What If

New take on the When Harry Met Sally formula is just charming enough.

By Max Weiss. Posted on August 19, 2014


CBS Films

If When Harry Met Sally famously asked the question, “Can a man and woman be friends?” then What If asks a slightly different one: “Can a man and woman just be friends when one of them is secretly pining after the other?”

Wallace (Daniel Radcliffe), still nursing a broken heart one year after a messy breakup, meets Chantry (Zoe Kazan) at a party thrown by his best friend and her cousin Allan (Adam Driver). He’s writing deep thoughts with refrigerator magnets (“love is stupid monkeys dancing in a slapstick hurricane”) when she sidles up next to him. They bond. She’s the first girl he has felt a connection with since the breakup.

He walks her home, feeling giddy with the prospect of this new love, and then she drops the “b” word: “boyfriend.” Namely, she has one. And it’s serious—they’re living together.

Wallace, who had taken Chantry’s number (she has scrawled it on the back of whimsical self-portrait; she’s a cartoonist) with the promise of calling her, later lets that number waft into the wind: It flies away, cartoon-style, with butterflies and the like—my first sign that perhaps this film was too twee for words.

Of course, Chantry and Wallace meet again—at a screening of The Princess Bride (my second sign that perhaps this film was…well, you get the gist)—and realize they have too much in common to NOT be friends.

So they give the friendship thing a try. They even shake on it.

All the while, Chantry thinks she loves her boyfriend (and maybe she does), but she and Wallace keep getting closer. A sense of inevitability sets in.

There was a lot I liked about this film, specifically the performances. (Can we all just agree at this point that every film is improved by the presence of hipster Stanley Kowalski Adam Driver?) But, for me at least, it never totally worked. Let’s go back to that original magnet poem that brought Chantry and Wallace together: “love is stupid monkeys dancing in a slapstick hurricane”. We know that the poem is meant to be clever and witty, a sign of Wallace’s quirkiness and sensitivity. But is it really? If I met that guy at a party, I’d think, "Dude, get over yourself."
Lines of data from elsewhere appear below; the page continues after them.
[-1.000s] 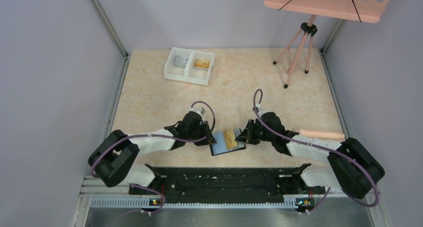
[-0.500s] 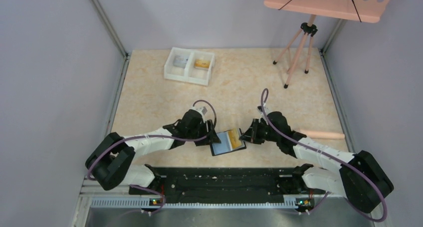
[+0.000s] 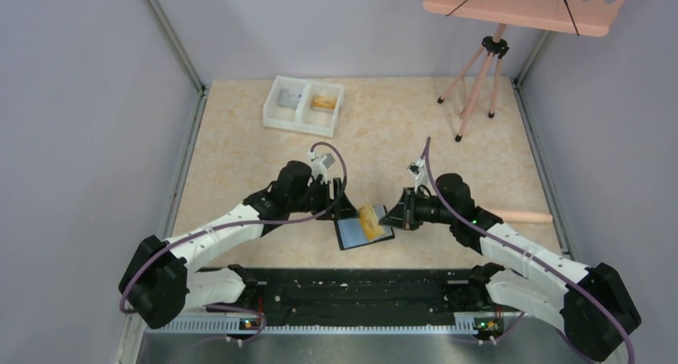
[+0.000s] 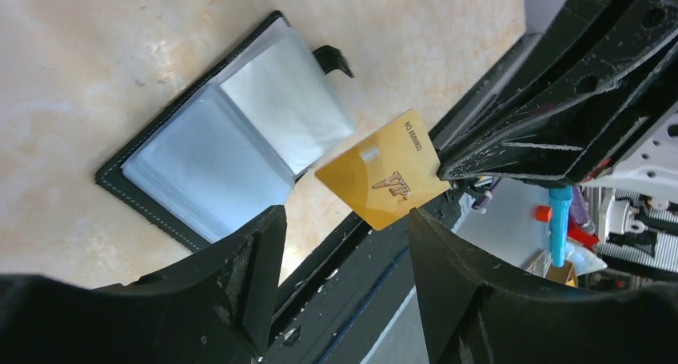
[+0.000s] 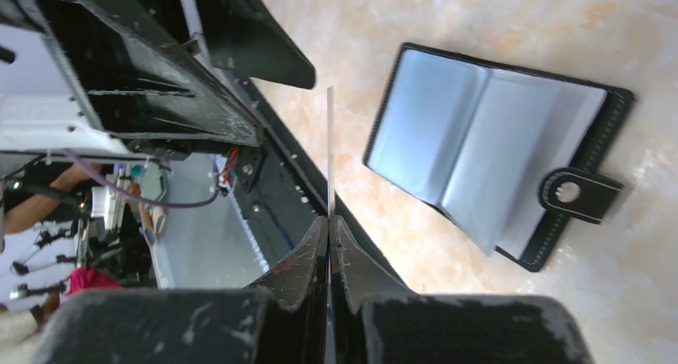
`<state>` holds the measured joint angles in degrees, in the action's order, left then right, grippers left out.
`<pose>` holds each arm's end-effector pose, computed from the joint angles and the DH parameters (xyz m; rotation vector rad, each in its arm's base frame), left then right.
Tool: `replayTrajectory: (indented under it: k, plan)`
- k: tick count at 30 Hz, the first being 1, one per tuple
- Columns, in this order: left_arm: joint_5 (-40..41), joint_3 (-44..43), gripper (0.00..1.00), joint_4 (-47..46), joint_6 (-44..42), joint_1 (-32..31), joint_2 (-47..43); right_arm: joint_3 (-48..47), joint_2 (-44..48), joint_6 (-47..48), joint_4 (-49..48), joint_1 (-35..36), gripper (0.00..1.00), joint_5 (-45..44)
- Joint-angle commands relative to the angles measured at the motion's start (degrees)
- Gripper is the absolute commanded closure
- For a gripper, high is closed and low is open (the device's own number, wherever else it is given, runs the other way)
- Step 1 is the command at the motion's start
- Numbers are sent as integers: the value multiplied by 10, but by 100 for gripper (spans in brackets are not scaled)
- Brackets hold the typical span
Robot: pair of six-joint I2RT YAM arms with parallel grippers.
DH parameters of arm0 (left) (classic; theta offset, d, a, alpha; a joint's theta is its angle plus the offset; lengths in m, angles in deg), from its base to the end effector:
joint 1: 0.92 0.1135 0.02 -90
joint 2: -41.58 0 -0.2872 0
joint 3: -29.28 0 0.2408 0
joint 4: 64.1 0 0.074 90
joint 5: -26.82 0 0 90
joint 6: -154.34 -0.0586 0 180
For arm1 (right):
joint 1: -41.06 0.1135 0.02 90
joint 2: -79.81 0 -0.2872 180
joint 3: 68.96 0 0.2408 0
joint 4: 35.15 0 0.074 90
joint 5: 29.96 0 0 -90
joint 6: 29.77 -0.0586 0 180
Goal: Take the credit cards out of the card holder
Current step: Place the credit card in the storage box.
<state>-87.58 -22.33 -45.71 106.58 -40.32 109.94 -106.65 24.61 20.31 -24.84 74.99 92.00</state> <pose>0.1769 -0.1766 0.2378 0.2099 2.4077 -1.2078 0.1446 0.1347 0.2191 -0.2687 2.2526 1.3216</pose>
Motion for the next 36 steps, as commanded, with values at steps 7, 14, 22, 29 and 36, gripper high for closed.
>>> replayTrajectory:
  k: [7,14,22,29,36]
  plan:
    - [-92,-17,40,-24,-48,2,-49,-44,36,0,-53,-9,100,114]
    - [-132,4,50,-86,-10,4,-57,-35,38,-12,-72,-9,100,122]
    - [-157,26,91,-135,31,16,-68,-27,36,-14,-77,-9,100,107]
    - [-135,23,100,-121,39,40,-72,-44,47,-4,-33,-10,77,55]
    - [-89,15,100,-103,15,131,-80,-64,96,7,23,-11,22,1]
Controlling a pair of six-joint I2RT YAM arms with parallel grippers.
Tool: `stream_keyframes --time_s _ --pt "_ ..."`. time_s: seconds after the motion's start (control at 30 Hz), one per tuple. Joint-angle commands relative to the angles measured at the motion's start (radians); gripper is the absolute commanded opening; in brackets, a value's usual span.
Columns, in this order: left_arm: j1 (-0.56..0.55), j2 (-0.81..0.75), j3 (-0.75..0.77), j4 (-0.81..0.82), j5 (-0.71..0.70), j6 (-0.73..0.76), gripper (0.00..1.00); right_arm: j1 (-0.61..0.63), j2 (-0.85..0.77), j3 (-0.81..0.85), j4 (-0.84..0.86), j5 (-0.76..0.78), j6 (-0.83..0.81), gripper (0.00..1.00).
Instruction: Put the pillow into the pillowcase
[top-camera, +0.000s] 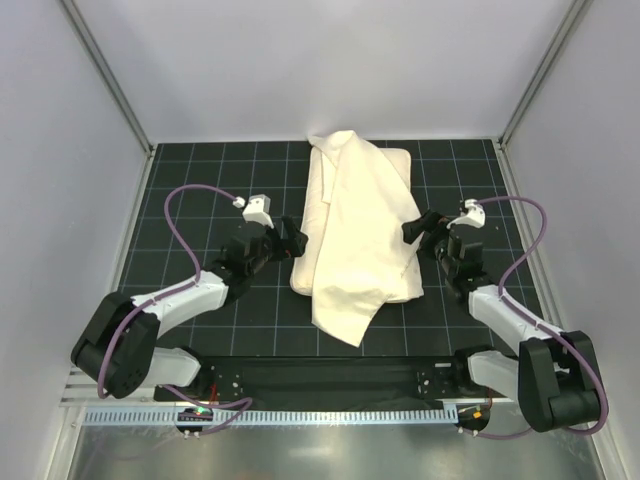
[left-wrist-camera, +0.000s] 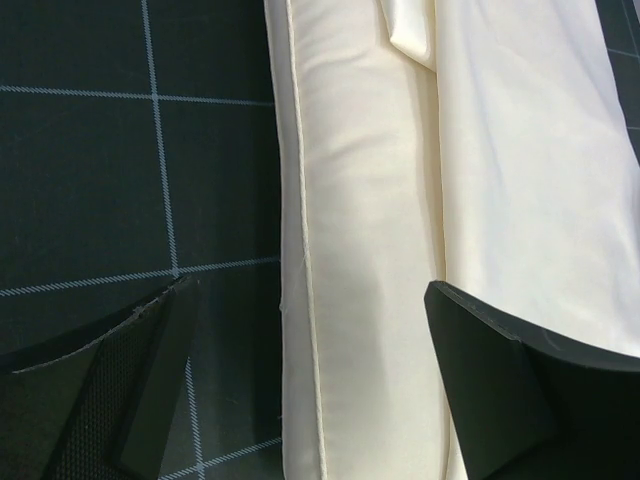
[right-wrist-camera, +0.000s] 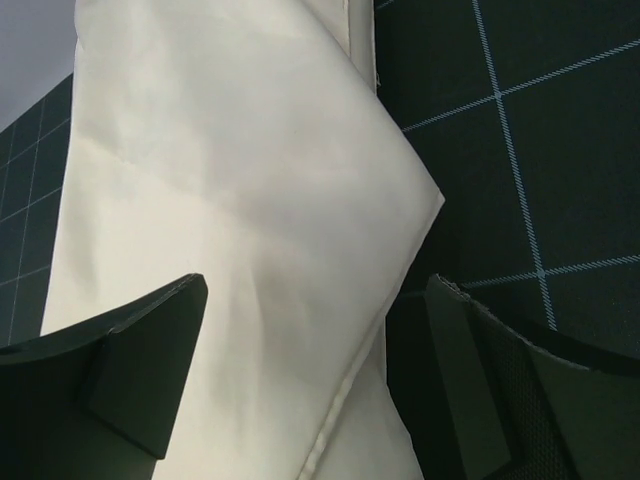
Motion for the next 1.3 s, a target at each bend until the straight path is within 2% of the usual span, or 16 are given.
stream_keyframes --time_s 0.0,0.1,0.23,0.4,0.5,0.6,0.63,0.7,0.77,0.87,1.07,1.13,1.27 --pt "0.0 -0.027 0.025 0.052 -0.011 0.016 1.0 0.006 0.019 0.079 -0.026 0.016 -0.011 1.0" --pt "0.0 -0.019 0.031 0.045 -0.008 0.016 1.0 0.007 0.042 0.105 -0.062 0.023 -0.017 0.99" --pt "0.0 0.016 0.048 0.038 0.023 0.007 1.0 0.013 0.082 0.112 -0.037 -0.015 -0.029 0.91" --pt "0.0 0.058 0.072 0.015 0.038 -0.009 1.0 0.027 0.128 0.152 -0.066 -0.05 -0.032 0.9" --pt "0.0 0.099 0.115 -0.061 0.009 -0.022 1.0 0.035 0.163 0.168 -0.063 -0.067 -0.034 0.84" --pt "0.0 0.134 0.154 -0.087 0.026 -0.026 1.0 0.046 0.178 0.175 -0.059 -0.084 -0.043 0.73" --pt "0.0 0.138 0.155 -0.087 0.029 -0.029 1.0 0.05 0.178 0.177 -0.051 -0.087 -0.046 0.57" --pt "0.0 0.141 0.158 -0.087 0.031 -0.03 1.0 0.052 0.166 0.175 -0.053 -0.077 -0.052 0.44" --pt "0.0 0.142 0.158 -0.087 0.032 -0.029 1.0 0.053 0.143 0.171 -0.066 -0.052 -0.052 0.23" --pt "0.0 0.144 0.16 -0.087 0.034 -0.029 1.0 0.052 0.102 0.161 -0.106 0.06 -0.046 0.04" --pt "0.0 0.188 0.19 -0.11 0.058 -0.03 1.0 0.052 -0.114 0.071 -0.174 0.386 0.05 0.04" --pt "0.001 0.199 0.201 -0.11 0.072 -0.035 1.0 0.047 -0.202 0.022 -0.178 0.451 0.098 0.04" --pt "0.0 0.252 0.232 -0.13 0.109 -0.041 1.0 0.041 -0.245 -0.012 -0.198 0.529 0.133 0.04"
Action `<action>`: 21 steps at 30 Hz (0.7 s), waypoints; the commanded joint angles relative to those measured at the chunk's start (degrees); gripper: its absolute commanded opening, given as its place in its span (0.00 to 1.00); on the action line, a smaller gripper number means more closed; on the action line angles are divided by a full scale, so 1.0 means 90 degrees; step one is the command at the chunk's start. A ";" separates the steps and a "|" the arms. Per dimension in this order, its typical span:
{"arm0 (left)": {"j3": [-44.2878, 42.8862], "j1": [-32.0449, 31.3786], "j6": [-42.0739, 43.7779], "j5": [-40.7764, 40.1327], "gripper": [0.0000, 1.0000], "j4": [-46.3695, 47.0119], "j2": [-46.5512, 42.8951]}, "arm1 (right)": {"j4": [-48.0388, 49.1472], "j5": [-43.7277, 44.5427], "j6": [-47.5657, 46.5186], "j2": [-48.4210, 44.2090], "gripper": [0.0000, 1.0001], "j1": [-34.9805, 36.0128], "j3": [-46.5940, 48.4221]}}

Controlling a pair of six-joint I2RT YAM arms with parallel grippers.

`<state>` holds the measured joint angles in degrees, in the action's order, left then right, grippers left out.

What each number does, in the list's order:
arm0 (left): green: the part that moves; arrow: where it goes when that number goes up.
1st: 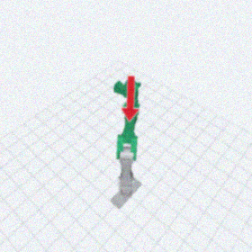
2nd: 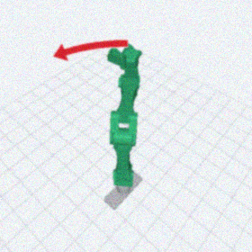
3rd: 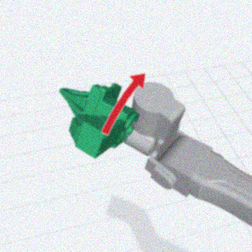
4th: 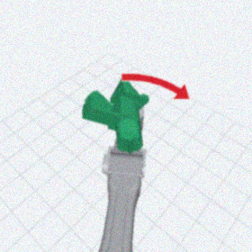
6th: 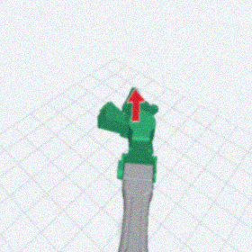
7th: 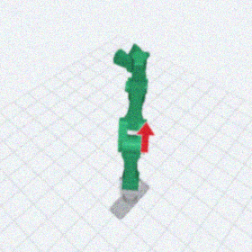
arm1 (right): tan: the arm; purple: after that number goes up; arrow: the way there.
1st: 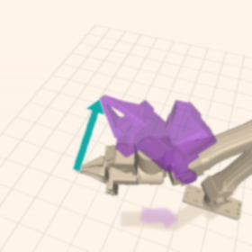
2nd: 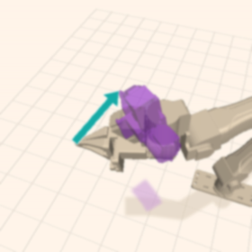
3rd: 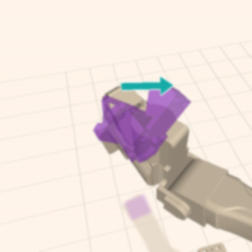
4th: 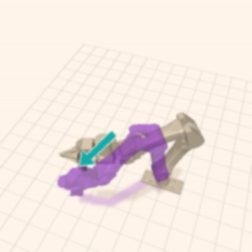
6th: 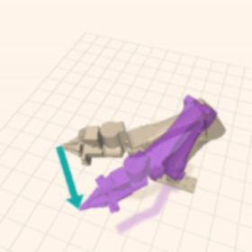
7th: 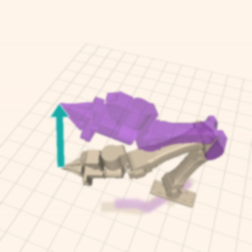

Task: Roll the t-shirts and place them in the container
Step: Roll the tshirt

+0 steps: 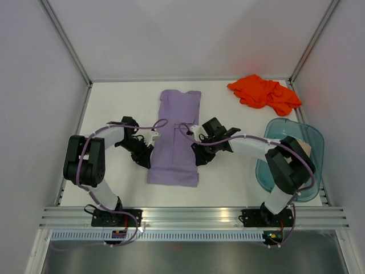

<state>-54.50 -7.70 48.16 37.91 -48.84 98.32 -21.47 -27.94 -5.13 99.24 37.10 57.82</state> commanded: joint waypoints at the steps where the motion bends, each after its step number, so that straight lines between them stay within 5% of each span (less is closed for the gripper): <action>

That same sensation permeated the whole film for me. Wallace and Chantry have snappy banter that’s meant to indicate their amazing connection, but I found their conversations contrived. One, about the 40 pounds of stool found in Elvis Presley colon after he died (I kid you not), seems to go on forever. Likewise, when they have a fight on the beach—rascally Allan has snatched their clothing after a group skinny dipping session—it felt forced, like there was a placeholder in the script that read: [WALLACE AND CHANDRY FIGHT HERE.]

Kazan and Radcliffe have great chemistry (having just seen an alleged romance where the leads have zero chemistry, I’m particularly grateful for this) and they’re both adorable, without ever succumbing to the film’s tendency toward whimsy. It’s easy to root for them.

What If is charming enough. And it fulfills that need we all have this time of the year to see actual adults up on screen approximating our earth behavior. But it has a slight case of Tries Too Hard-itis.